Acute kidney injury (AKI) is defined as functional or structural abnormalities of the kidneys that cause sudden impairment of fluid homeostasis, resulting in retention of metabolic products over a period of hours to days. Diagnosis of AKI is challenging. Sometimes the symptoms are not evident, and they can be fatal by the time they are noticeable. The disease is increasingly common and potentially a catastrophic complication in hospitalized patients. This content examines the management of AKI from the perspective of nephrologists and critical care physicians. It provides a detailed and expanded analysis on the causes of AKI, the utility of current diagnosis methods, AKI staging criteria, and the treatment of AKI (such as fluid management, continuous veno-venous hemofiltration, intermittent hemodialysis, N-acetylcysteine, prednisone, and sodium bicarbonate). In addition, it discusses how nephrologists and critical care physicians perceive future treatment of AKI.

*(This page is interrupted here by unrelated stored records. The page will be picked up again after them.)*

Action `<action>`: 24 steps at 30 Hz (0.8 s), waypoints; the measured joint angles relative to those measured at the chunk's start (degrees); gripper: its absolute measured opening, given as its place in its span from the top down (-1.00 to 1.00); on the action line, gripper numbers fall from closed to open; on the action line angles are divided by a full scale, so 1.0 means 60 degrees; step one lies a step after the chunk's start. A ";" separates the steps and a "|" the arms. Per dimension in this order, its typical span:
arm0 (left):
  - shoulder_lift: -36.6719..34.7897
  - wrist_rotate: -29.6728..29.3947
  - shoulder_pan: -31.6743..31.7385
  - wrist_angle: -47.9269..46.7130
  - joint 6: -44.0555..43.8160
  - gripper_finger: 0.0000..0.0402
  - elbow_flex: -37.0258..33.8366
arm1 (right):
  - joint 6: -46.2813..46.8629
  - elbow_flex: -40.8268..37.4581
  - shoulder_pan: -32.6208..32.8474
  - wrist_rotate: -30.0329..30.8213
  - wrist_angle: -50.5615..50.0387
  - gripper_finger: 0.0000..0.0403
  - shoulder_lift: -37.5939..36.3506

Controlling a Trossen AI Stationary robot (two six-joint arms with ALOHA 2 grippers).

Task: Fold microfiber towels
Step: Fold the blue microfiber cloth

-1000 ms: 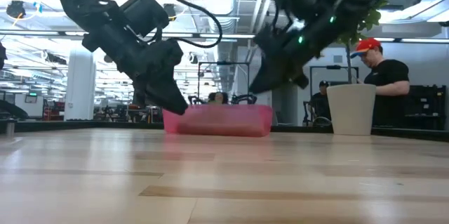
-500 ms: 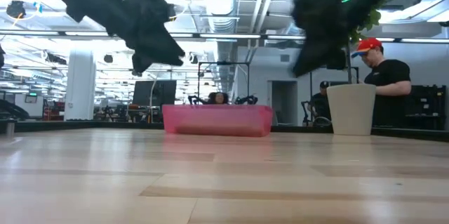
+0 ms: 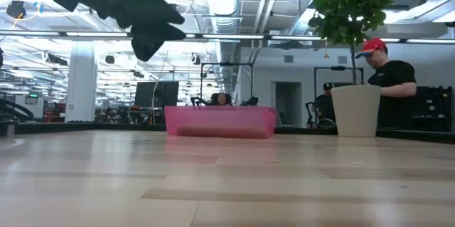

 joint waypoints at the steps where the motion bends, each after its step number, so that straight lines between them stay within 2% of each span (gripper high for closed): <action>1: 0.0000 -0.0048 -0.0057 0.0037 -0.0051 0.37 0.0000 | 0.0422 0.0232 0.0326 -0.0031 -0.0579 0.65 0.0128; 4: 0.0000 -0.0170 -0.0206 0.0043 -0.0088 0.32 0.0000 | 0.1627 0.0728 0.1307 -0.0346 -0.1901 0.70 0.0431; 9: 0.0000 -0.0397 -0.0279 0.0044 -0.0054 0.23 0.0000 | 0.3210 0.0929 0.2471 -0.0582 -0.2783 0.70 0.0843; 12: 0.0000 -0.0550 -0.0276 0.0048 -0.0050 0.18 0.0000 | 0.4166 0.0946 0.3022 -0.1086 -0.3227 0.65 0.1083; 17: 0.0000 -0.0705 -0.0276 0.0050 -0.0043 0.13 0.0000 | 0.5449 0.0946 0.3815 -0.1309 -0.3528 0.43 0.1549; 24: 0.0000 -0.0809 -0.0276 0.0203 0.0056 0.13 0.0000 | 0.5854 0.0946 0.4340 -0.1526 -0.4460 0.03 0.2017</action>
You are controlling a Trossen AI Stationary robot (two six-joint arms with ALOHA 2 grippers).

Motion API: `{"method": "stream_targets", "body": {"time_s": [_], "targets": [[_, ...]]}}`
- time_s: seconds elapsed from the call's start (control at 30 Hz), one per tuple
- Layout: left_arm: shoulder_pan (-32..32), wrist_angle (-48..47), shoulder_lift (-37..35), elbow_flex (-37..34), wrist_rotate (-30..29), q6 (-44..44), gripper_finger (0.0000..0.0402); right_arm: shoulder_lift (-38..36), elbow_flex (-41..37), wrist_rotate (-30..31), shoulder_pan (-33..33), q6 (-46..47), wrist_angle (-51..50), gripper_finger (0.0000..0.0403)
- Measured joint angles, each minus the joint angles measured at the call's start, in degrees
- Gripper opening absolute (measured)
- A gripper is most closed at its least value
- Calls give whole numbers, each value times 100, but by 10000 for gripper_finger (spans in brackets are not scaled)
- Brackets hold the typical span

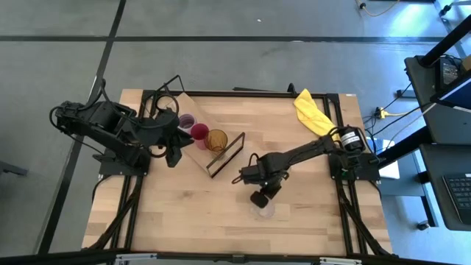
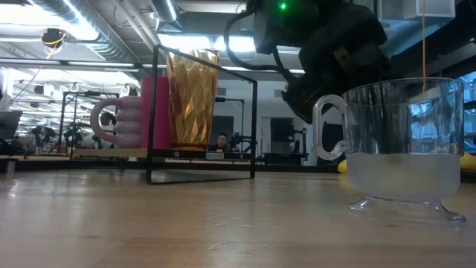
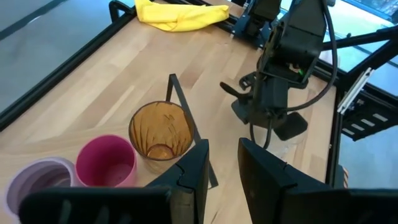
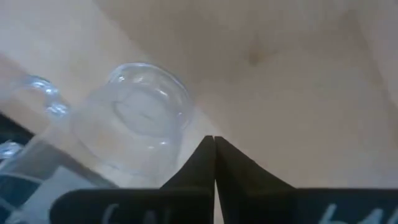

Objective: Stack small to large cups/mugs on shelf
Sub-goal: Put the transparent cup on the shelf

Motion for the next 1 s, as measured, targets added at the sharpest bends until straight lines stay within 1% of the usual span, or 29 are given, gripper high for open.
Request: {"method": "stream_targets", "body": {"time_s": [0.23, 0.4, 0.5, 0.6, 0.63, 0.7, 0.77, 0.83, 0.93, 1.0], "targets": [[-2, -93, 0, 0, 1, 32, 80, 0, -2, -940, -132, 147, 133, 4], [-2, -93, 0, 0, -1, 45, 80, 0, -2, -1220, -130, 293, 420, 5], [-2, -91, 0, 0, -1, 112, 80, 0, -9, -1367, -130, 496, 1007, 7], [-1, -91, 0, 0, 0, 151, 80, 0, -9, -1426, -115, 899, 2009, 8], [0, -91, 0, 0, -1, 151, 80, 0, -9, -1368, -115, 1008, 2319, 8], [-2, -91, 0, 0, -1, 151, 80, -4, 14, -970, -113, 1093, 2649, 8], [0, -89, 0, 0, -1, 149, 80, -5, 108, -446, -127, 939, 2415, 9], [-1, -88, 0, 0, -1, 149, 80, -13, 227, 137, -154, 579, 2158, 9], [-2, -87, 0, 0, -1, 146, 80, -27, 544, 869, -165, -225, 1756, 9], [-2, -87, 0, 0, -1, 145, 80, -54, 815, 1205, -155, -737, 1294, 9]]}}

  • What are the common underlying causes of AKI?
  • What are the comorbidities and risk factors associated with AKI?
  • What percentage of patients present with AKI versus develop it in the hospital?
  • What are the roles and utility of biomarkers in diagnosing AKI and assessing the efficacy of treatment?
  • What are the main challenges faced in the management of AKI?
  • How frequently do physicians use RIFLE, AKIN, and KDIGO guidelines for AKI?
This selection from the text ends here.